# Exercise directions
Work through the entries below and show every line in which "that" is found.

[Extracted records]

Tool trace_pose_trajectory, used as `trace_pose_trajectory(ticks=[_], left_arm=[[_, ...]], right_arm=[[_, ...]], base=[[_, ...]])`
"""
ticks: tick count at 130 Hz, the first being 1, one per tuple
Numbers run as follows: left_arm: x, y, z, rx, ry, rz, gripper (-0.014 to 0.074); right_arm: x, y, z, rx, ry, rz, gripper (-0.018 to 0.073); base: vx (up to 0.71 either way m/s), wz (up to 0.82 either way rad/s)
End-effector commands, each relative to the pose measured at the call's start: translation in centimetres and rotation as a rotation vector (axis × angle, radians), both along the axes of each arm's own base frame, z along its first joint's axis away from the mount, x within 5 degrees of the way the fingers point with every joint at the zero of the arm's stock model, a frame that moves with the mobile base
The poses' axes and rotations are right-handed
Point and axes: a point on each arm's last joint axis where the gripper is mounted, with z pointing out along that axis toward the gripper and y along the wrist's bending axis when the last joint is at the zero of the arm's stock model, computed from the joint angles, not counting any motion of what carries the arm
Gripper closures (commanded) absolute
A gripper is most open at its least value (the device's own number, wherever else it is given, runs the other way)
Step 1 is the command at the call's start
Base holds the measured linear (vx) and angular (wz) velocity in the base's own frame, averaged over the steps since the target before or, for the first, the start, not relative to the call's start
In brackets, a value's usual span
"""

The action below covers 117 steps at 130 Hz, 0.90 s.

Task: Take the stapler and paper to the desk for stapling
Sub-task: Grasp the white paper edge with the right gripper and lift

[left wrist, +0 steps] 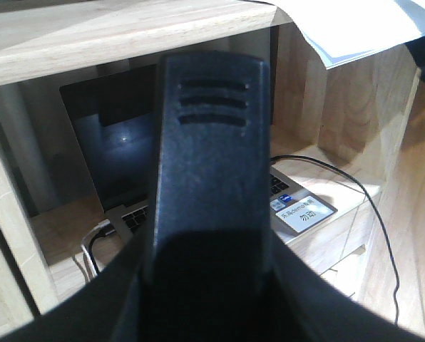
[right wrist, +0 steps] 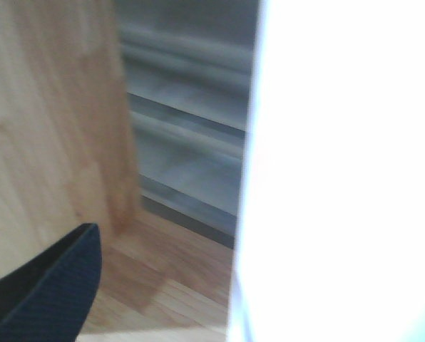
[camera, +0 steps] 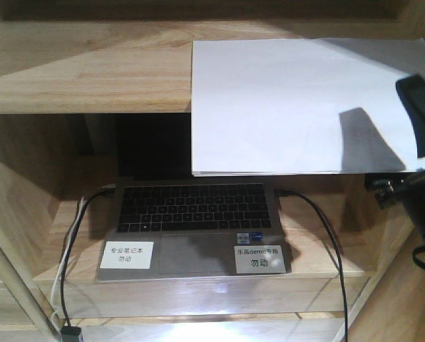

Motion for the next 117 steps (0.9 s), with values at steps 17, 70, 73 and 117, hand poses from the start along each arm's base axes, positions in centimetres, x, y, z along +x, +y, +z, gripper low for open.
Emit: trace_pose_trajectory(ticks=[17, 70, 73, 117], left_arm=[[0.07, -0.02, 1.85, -0.073, -0.107, 0.001, 0.0602], [0.07, -0.02, 1.85, -0.073, -0.107, 0.001, 0.0602], [0.07, -0.02, 1.85, -0.073, -0.107, 0.001, 0.0602], [0.07, -0.02, 1.85, -0.073, -0.107, 0.001, 0.0602]], right_arm=[[-0.66, -0.22, 2.82, 0.073, -0.231, -0.006, -0.0025], [-0.66, -0.21, 2.82, 0.109, -0.217, 0.020, 0.0408], [-0.67, -0.20, 2.82, 0.107, -0.218, 0.021, 0.0436], [-0.72, -0.07, 2.82, 0.099, -0.222, 0.034, 0.0571]], base=[[0.00, 0.00], [0.00, 0.00], [0.00, 0.00], [0.00, 0.00]])
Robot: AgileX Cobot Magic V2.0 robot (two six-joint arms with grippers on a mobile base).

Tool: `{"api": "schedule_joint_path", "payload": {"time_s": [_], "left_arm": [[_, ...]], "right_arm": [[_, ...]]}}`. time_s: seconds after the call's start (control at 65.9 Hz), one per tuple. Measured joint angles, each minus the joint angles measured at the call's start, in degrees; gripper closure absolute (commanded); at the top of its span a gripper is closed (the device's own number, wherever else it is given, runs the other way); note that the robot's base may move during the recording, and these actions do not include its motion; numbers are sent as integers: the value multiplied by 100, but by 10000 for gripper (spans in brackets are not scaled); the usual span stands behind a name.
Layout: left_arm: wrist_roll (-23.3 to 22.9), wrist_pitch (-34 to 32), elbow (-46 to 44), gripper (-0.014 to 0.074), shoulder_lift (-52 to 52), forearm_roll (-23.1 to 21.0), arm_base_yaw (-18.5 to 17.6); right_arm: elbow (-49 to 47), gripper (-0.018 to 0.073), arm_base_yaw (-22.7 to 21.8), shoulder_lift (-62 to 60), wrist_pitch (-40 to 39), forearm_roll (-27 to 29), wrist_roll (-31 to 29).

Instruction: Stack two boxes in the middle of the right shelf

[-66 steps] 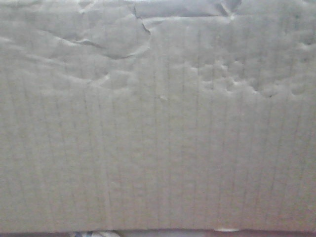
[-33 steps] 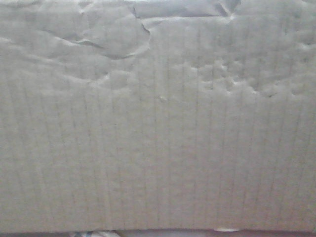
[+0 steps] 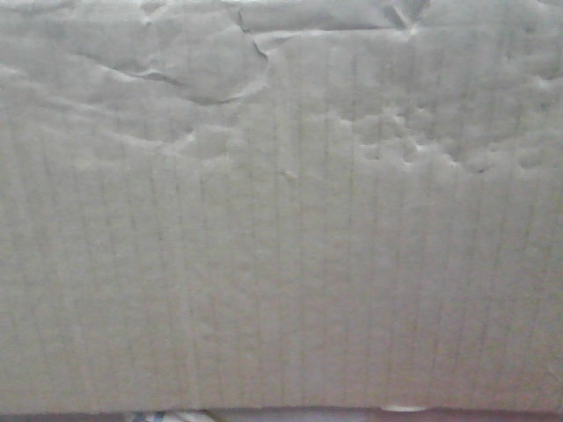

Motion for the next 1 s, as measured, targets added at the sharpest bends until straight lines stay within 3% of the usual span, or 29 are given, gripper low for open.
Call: {"api": "schedule_joint_path", "payload": {"time_s": [0.243, 0.455, 1.001], "left_arm": [[-639, 0, 1218, 707, 21, 27, -213], [-810, -65, 1908, 707, 107, -373, -223], [-912, -323, 2060, 707, 847, -921, -226]], "right_arm": [[0, 722, 0, 0, 0, 0, 0], [0, 722, 0, 0, 0, 0, 0], [0, 722, 0, 0, 0, 0, 0]]}}
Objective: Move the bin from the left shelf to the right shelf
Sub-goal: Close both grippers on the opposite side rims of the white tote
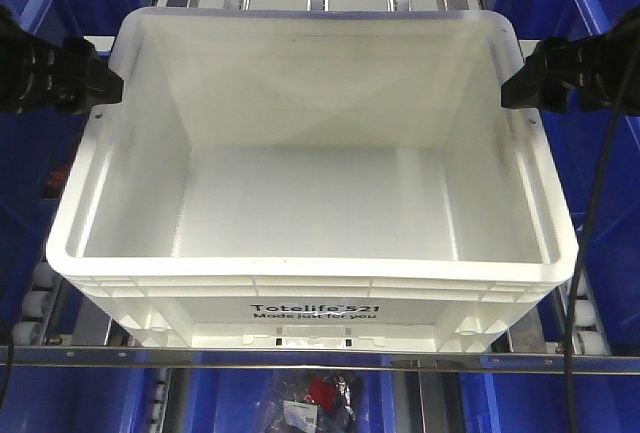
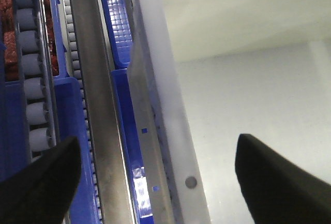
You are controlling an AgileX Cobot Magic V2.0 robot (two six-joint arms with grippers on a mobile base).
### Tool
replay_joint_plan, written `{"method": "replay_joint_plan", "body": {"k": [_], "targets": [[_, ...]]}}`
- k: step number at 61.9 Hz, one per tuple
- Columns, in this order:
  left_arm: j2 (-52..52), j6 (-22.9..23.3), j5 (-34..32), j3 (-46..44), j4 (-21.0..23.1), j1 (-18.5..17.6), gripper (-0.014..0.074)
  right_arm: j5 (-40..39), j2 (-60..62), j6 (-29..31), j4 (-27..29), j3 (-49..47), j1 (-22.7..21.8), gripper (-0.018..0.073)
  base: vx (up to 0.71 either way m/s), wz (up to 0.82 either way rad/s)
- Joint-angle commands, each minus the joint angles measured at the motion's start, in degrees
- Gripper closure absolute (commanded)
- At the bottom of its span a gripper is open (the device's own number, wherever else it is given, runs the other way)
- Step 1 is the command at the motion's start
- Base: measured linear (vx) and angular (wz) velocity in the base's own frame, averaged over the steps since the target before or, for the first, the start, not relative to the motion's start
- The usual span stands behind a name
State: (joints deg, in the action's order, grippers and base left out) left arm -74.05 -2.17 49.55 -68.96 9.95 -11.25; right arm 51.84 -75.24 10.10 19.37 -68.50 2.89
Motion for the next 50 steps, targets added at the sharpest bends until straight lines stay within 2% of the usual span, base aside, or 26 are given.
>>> {"method": "replay_joint_plan", "body": {"k": [1,13,33,50], "targets": [[-0.17,0.37,-2.88,-2.00,1.05,-0.34,0.0012,-2.69,0.60,1.27,2.43,-1.92,-0.32,-0.0034,0.00,0.00],[-2.74,0.37,-2.32,-2.00,1.11,-0.34,0.0012,-2.88,-1.06,2.17,4.84,-2.01,-0.32,-0.0034,0.00,0.00],[-4.08,0.35,-0.71,-6.49,1.11,-0.34,0.0012,0.25,-5.12,2.04,4.84,-8.22,-0.32,-0.0034,0.00,0.00],[-6.78,0.35,3.14,-6.95,1.99,-0.34,0.0012,1.77,-8.61,2.09,4.93,-8.28,-0.21,-0.0034,0.00,0.00]]}}
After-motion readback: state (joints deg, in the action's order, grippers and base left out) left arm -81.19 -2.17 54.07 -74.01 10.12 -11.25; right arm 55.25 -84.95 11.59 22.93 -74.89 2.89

# Written answer
End-effector commands, each relative to the pose measured at the call's start: translation in centimetres and rotation as a rotation vector (axis × angle, radians), both along the axes of each arm's own base frame, z along its first joint's axis away from the mount, x within 5 degrees of the way the fingers point with every joint at the zero of the arm's stock model, a frame that moves with the mobile base
Point and axes: a point on each arm's last joint axis where the gripper is mounted, with z pointing out along that axis toward the gripper and y along the wrist's bending axis when the last joint is at the zero of the arm's stock model, computed from the joint angles, not counting any motion of what carries the arm
Tool: `{"api": "schedule_joint_path", "payload": {"time_s": [_], "left_arm": [[_, ...]], "right_arm": [[_, ...]]}}`. time_s: seconds after the call's start (control at 65.9 Hz), one per tuple. Measured joint angles, each minus the joint angles measured at the call's start, in degrees; gripper closure absolute (commanded); at the top of its span a gripper is closed (the device's own number, wherever else it is given, runs the other way); note that the robot's base may move during the recording, and these actions do not include its motion; numbers are sent as integers: the value multiplied by 100, but by 10000 for gripper (spans in brackets are not scaled); the usual span stands behind a name.

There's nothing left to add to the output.